Despite the sterling defensive performance and Andy Carroll’s tour-de-force at the Stadium of Light, it’s been a tough week for West Ham bloggers as the reaction to the 2-1 win over Hull City continues to reverberate.

The main problem seems to be that, far from being entrenched in their respective positions, there’s a case for saying everyone is doing the right thing in their own way.

Supporters for example, are fully entitled to show their anger and frustration; it’s often forgotten by the board,  players and media, that the fans are the only ones who actually pay to see the fare on offer.

In real terms, they pay the very wages of the people they want to show their dissatisfaction with, and if they want to abuse the manager for the colour of his tie then they have every right.

Conversely though, it’s hard to disagree with the incredulity of Sam Allardyce at having his team jeered off – afterall the Hammers had won even if it had been a frustrating evening’s viewing.

There’s also a sense that Sam’s thinking has already been done for him, and his tactics and attitude are well known to everyone and set in stone.
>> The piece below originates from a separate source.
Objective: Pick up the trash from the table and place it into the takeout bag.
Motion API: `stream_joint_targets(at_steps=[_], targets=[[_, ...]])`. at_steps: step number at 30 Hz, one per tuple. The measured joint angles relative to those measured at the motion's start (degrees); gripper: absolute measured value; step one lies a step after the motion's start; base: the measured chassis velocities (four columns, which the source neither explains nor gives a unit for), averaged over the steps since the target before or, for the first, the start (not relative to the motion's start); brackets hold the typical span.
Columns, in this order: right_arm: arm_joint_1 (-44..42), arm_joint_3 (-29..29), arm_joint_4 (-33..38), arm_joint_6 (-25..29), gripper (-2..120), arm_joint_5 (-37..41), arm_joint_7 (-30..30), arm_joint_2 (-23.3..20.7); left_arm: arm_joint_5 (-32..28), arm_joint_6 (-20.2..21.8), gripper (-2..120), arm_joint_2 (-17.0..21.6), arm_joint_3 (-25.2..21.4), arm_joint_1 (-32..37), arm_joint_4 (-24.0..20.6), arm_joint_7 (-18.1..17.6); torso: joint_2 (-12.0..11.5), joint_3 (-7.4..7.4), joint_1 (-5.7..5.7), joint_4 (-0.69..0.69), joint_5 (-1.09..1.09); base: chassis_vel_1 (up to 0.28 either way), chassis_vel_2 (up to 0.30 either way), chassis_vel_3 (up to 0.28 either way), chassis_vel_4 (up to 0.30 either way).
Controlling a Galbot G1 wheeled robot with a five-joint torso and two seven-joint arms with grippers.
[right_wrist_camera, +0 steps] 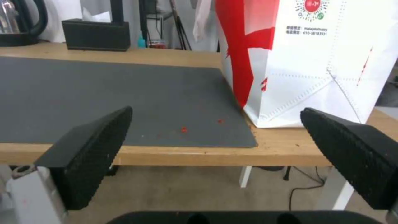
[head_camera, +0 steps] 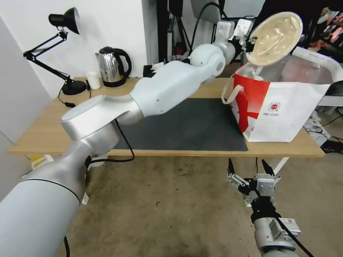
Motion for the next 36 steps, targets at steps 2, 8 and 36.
stream_joint_targets(at_steps=[2, 8, 36], targets=[[0.00, 0.00, 0.00, 0.00, 100, 0.00, 0.00, 0.00, 0.63, -0.24, 1, 0.01, 0.67, -0.13, 0.25, 0.09, 0.00, 0.00, 0.00, 0.02, 0.00, 0.000, 0.000, 0.000, 0.000], [0.00, 0.00, 0.00, 0.00, 100, 0.00, 0.00, 0.00, 1.53, -0.70, 1, 0.00, 1.23, -0.02, 0.30, 0.28, 0.00, 0.00, 0.00, 0.01, 0.00, 0.000, 0.000, 0.000, 0.000], [0.00, 0.00, 0.00, 0.00, 100, 0.00, 0.00, 0.00, 4.86, -4.89, 1, -0.06, 6.94, 2.15, 3.43, 8.88, 0.00, 0.00, 0.00, 0.01, 0.00, 0.000, 0.000, 0.000, 0.000]])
In fact, I think Sam has shown some frustration in the way his team has played at times this season and –although he will publicly back his players – I expect he would have strong words with the team behind locked doors.
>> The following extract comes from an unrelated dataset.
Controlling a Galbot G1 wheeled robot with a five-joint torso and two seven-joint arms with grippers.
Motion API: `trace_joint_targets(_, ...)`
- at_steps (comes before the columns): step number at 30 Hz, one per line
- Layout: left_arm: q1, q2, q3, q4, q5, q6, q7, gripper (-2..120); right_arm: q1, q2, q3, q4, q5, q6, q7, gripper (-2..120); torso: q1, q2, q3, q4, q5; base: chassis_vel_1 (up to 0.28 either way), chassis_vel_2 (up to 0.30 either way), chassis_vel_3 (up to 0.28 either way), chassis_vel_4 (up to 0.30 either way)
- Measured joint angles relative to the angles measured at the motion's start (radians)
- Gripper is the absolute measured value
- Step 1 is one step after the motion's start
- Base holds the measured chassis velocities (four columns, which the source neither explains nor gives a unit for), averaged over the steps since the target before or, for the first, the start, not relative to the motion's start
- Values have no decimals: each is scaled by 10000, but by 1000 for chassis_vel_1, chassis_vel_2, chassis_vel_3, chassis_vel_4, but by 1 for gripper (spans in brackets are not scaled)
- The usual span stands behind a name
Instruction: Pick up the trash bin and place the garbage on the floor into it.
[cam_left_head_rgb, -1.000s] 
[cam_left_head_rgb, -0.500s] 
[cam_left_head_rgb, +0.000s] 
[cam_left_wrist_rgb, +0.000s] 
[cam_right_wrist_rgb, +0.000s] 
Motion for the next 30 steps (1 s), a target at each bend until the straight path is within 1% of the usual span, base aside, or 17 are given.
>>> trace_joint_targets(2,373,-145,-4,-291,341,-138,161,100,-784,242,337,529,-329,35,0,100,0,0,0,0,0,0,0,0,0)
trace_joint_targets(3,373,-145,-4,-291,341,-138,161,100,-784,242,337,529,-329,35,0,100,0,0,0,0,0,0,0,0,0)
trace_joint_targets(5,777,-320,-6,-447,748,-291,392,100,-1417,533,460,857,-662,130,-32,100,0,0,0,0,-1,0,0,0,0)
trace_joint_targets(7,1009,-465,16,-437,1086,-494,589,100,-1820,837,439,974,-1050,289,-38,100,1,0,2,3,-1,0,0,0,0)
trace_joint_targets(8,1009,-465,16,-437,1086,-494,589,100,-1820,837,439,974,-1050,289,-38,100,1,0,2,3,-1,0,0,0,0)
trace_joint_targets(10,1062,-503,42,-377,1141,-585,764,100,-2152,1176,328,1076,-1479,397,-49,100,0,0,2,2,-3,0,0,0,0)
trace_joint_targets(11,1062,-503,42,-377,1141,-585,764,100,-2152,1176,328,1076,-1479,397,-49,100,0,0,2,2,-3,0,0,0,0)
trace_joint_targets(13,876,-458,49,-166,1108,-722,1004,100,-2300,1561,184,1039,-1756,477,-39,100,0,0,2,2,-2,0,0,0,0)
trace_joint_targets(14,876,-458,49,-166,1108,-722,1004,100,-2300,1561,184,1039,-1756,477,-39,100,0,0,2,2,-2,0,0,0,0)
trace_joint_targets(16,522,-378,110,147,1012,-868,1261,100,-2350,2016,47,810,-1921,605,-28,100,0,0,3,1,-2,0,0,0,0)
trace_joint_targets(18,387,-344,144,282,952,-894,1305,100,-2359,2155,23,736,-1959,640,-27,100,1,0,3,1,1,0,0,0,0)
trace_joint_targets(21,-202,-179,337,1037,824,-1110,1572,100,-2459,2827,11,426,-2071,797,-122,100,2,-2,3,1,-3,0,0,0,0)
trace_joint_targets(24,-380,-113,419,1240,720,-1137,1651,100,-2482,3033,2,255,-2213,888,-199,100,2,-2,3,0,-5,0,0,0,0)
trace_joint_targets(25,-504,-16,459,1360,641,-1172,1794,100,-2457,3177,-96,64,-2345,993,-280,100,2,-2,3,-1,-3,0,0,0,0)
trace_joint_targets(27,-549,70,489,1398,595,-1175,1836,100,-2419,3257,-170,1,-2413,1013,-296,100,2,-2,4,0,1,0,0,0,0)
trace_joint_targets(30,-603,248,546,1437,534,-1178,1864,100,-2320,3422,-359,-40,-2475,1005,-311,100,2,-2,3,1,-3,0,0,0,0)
I fully expect to see West Ham’s ponderous midfield and inability to get full-backs  forward quickly, to be fully addressed over the summer.
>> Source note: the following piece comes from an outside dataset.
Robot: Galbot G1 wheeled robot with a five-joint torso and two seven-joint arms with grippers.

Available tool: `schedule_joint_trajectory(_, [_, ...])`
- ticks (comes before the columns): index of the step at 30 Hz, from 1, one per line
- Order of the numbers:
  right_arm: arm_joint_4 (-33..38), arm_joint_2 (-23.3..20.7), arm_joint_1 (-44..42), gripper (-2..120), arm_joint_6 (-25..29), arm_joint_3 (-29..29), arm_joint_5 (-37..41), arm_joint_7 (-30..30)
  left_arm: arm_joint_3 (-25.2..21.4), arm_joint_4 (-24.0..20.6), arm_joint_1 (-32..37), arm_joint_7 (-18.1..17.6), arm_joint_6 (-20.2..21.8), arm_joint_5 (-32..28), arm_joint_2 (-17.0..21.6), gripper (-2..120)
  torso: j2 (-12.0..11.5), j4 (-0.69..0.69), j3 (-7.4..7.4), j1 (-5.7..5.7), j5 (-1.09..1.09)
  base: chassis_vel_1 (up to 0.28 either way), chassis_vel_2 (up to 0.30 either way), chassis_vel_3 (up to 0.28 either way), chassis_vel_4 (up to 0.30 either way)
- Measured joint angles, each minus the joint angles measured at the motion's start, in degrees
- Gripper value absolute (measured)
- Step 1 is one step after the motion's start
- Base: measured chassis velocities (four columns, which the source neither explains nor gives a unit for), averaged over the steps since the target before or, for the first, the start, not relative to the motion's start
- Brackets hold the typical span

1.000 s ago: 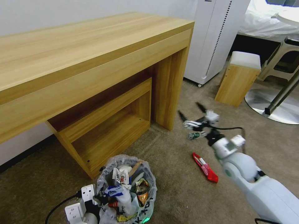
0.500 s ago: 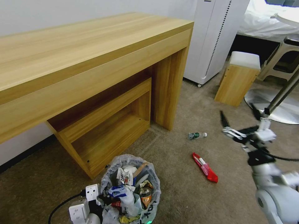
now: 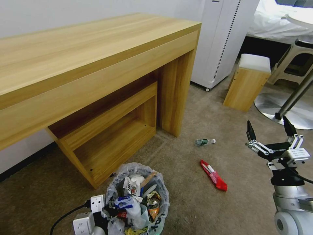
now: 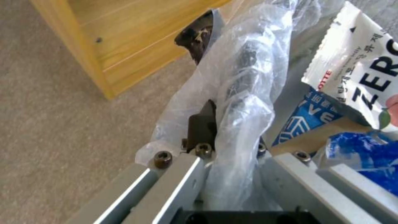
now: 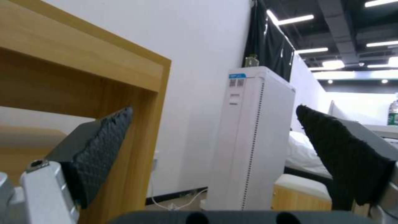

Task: Pick up the trash bin and place the garbage on the floor into it.

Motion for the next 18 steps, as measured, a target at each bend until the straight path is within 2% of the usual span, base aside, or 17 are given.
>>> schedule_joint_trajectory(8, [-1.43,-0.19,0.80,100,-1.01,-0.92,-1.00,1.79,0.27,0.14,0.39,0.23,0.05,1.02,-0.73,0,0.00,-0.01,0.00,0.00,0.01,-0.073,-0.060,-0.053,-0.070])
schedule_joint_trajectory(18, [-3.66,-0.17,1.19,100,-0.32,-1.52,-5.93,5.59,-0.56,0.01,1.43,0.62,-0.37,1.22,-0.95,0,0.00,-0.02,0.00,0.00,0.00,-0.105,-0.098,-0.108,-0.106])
It’s also inevitable that Karren Brady would offer her support to the manager, the board made the decision a couple of seasons back to invest in Sam Allardyce and they knew full well what they were getting.

The move to Stratford looms large in this thinking and, from a business perspective as well as a playing one, I find it hard to disagree. I think the ‘cupped ear’ gesticulation was wrong though and I hope we won’t see a repeat of that.

My angle on this? Well, this might sound perverse but I’m just amused by the process of booing.

The joyous explosion of cheering when something has gone well seems an almost natural reaction – like laughing when someone tickles you.

Showing your displeasure by booing though seems an altogether different thing.  Like imitating the sound of a cow or blowing a raspberry,  there is something deliriously childish about it.

Apparently the practice derives from ancient Greece suggesting Sam is really suffering; Accused of 19th Century football  by  Jose Mourinho, it seems the manager  is now coming in for some 6th Century BC abuse too!